Darren’s research interests centre on invasion ecology under current and future climates. He has used DYMEX to develop a number of process-based population dynamics models to inform the management of invasive plants using cultural or biological control. He has also developed mechanistic niche models for insects, pathogens and weeds as a means of informing pest risks, and better understanding how their impacts might be studied and managed. He spends a significant part of his time improving bioclimatic modelling methods, and translating these into improvements in the CLIMEX modelling framework. He led a project to spatialise DYMEX, creating a modelling platform that can simultaneously simulate detailed population dynamics, phenology and dispersal processes. He also led the project to develop the CliMond climate dataset for bioclimatic modelling. More recently Darren has brought his undergraduate training in economics to bear on the problem of invasive species by developing novel niche modelling techniques to estimate spatially-explicit economic impacts under current and future climates.

Dave Richardson
Dave Richardson is Deputy Director: Science Strategy at the DST-NRF Centre of Excellence for Invasion Biology (CIB) and professor in the Department of Botany and Zoology at Stellenbosch University, South Africa.

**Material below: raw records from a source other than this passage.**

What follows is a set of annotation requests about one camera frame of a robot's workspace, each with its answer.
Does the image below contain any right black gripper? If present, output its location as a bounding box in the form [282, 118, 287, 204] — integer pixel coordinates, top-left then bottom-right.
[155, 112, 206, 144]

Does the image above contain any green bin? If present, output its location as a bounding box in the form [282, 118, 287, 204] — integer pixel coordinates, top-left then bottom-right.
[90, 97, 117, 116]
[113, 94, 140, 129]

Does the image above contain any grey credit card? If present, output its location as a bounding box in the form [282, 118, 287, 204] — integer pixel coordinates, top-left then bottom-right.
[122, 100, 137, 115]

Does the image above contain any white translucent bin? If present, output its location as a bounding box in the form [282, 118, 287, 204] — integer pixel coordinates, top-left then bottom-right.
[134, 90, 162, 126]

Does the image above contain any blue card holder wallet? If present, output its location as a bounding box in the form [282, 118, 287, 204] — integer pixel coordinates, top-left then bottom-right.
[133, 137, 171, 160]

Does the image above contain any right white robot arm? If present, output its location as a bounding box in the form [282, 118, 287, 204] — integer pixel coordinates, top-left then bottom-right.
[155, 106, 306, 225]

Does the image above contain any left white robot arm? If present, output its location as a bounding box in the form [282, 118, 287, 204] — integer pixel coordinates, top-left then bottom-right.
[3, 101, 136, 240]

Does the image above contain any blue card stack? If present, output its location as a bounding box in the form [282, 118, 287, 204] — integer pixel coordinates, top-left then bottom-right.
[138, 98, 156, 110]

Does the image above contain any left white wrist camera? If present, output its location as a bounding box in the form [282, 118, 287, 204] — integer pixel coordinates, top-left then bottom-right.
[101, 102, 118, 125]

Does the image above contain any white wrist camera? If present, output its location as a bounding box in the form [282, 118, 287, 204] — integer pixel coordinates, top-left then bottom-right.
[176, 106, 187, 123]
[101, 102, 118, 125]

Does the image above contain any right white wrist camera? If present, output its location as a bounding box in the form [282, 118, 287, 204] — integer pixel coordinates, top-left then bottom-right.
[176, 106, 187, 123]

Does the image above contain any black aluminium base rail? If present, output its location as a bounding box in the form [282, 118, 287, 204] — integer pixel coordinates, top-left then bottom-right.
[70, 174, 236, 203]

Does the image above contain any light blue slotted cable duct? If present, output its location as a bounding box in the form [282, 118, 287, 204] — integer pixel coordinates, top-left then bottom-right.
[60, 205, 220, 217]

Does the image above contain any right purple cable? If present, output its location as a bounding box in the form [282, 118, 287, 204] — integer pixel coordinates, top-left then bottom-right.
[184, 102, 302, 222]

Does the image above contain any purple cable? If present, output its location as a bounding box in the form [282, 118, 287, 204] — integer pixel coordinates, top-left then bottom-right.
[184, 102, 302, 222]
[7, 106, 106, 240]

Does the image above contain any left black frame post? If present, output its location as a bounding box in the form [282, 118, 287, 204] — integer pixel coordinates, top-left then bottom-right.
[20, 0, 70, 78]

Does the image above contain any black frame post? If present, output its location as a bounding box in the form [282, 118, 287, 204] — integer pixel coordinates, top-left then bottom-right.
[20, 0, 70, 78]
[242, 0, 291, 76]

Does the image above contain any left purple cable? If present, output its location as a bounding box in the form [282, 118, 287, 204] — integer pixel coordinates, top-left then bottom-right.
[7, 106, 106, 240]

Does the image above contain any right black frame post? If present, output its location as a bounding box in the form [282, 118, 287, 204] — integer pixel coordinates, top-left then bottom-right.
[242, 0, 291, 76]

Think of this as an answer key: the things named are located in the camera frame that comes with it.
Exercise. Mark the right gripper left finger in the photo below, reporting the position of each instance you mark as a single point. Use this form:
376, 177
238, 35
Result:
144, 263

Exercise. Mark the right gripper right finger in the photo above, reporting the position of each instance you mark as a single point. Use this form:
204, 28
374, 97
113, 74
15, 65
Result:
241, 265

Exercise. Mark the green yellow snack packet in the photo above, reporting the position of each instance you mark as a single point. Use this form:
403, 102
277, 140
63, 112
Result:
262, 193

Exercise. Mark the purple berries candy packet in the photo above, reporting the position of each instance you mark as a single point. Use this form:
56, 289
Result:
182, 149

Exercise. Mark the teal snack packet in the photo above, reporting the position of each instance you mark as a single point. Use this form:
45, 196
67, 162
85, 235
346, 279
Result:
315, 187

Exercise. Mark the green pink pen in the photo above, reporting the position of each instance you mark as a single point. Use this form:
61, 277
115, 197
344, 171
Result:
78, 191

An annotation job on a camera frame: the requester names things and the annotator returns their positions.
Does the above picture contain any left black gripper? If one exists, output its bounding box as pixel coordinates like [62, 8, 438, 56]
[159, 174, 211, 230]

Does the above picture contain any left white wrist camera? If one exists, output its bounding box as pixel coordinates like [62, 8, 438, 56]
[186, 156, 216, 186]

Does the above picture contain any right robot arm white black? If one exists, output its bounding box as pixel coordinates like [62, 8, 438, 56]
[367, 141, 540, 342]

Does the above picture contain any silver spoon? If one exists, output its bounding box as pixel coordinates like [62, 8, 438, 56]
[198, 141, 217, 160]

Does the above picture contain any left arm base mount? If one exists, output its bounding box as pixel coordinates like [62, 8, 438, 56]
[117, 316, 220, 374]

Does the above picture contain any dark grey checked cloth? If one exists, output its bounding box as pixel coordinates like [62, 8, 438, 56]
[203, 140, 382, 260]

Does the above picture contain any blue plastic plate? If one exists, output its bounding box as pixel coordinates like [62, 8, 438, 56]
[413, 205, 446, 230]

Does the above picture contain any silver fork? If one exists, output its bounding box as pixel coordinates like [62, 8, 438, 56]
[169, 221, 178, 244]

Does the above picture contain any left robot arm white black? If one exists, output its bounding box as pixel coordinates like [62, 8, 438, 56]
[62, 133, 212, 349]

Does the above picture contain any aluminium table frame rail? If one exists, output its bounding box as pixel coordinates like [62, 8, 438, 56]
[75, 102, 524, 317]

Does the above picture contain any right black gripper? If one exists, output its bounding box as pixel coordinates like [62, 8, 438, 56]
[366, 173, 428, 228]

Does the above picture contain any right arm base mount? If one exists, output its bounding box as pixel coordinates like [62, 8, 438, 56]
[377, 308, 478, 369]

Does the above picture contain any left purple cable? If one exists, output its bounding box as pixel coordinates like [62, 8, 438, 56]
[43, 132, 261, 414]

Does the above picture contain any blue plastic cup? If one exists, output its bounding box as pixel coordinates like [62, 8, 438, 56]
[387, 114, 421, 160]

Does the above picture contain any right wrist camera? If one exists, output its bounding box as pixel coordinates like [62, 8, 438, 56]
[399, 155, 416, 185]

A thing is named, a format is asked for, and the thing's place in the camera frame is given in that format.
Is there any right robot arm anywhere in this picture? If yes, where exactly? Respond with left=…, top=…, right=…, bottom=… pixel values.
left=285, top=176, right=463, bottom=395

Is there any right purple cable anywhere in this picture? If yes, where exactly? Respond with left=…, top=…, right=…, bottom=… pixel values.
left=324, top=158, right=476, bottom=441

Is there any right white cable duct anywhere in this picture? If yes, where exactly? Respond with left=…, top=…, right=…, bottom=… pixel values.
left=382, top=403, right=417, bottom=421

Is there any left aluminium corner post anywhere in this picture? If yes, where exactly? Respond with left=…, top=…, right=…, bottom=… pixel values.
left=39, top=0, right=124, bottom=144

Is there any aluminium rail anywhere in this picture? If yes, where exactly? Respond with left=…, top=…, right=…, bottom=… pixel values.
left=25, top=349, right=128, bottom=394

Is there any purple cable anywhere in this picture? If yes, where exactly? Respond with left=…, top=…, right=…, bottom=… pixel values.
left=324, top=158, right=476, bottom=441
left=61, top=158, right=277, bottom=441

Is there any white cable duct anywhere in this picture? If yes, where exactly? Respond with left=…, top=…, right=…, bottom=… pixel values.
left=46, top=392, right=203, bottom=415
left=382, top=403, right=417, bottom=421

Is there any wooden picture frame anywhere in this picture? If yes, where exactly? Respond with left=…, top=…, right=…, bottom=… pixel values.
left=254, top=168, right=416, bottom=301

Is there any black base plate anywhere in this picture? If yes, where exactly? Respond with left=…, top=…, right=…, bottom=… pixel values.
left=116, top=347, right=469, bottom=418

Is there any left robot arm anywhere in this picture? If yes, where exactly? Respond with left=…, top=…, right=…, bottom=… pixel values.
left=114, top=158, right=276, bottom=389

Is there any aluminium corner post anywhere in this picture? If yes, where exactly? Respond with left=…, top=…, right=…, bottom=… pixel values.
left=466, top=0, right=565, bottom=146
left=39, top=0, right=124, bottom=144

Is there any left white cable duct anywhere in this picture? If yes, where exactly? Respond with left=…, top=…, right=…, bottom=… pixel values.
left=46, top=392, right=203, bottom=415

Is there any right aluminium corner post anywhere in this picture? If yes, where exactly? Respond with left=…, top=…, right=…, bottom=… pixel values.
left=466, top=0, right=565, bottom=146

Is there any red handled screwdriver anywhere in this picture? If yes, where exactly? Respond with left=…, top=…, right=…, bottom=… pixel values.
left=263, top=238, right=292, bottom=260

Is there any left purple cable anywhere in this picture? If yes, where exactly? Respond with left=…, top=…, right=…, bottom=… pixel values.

His research focuses on the ecology of biological invasions, and in particular the dynamics of plant invasions, especially trees.  He has published extensively on many aspects of invasions in South Africa and other parts of the world, and on global patterns and trends in biological invasions and invasion ecology.  For further details on his research, click here.
He is the author or co-author of more than 200 papers in journals and edited books and is editor or co-editor of several books, including Fifty years of invasion ecology (Wiley-Blackwell; 2011). He is Editor-in-Chief of the journal Diversity and Distributions.

Gregory Ruiz
Greg Ruiz is a senior scientist at the Smithsonian Environmental Research Center (SERC) in the United States. With broad interests in population and community ecology, his research focuses on understanding patterns and processes of biological invasions in coastal marine ecosystems. Major components of this research are aimed at analysis of geographic variation in non-native species richness, testing mechanisms that may explain observed spatial patterns, and understanding transfer mechanisms (vectors) for marine species. Greg received a BA in Aquatic Biology from University of California, Santa Barbara and his PhD in Zoology from University of California, Berkeley.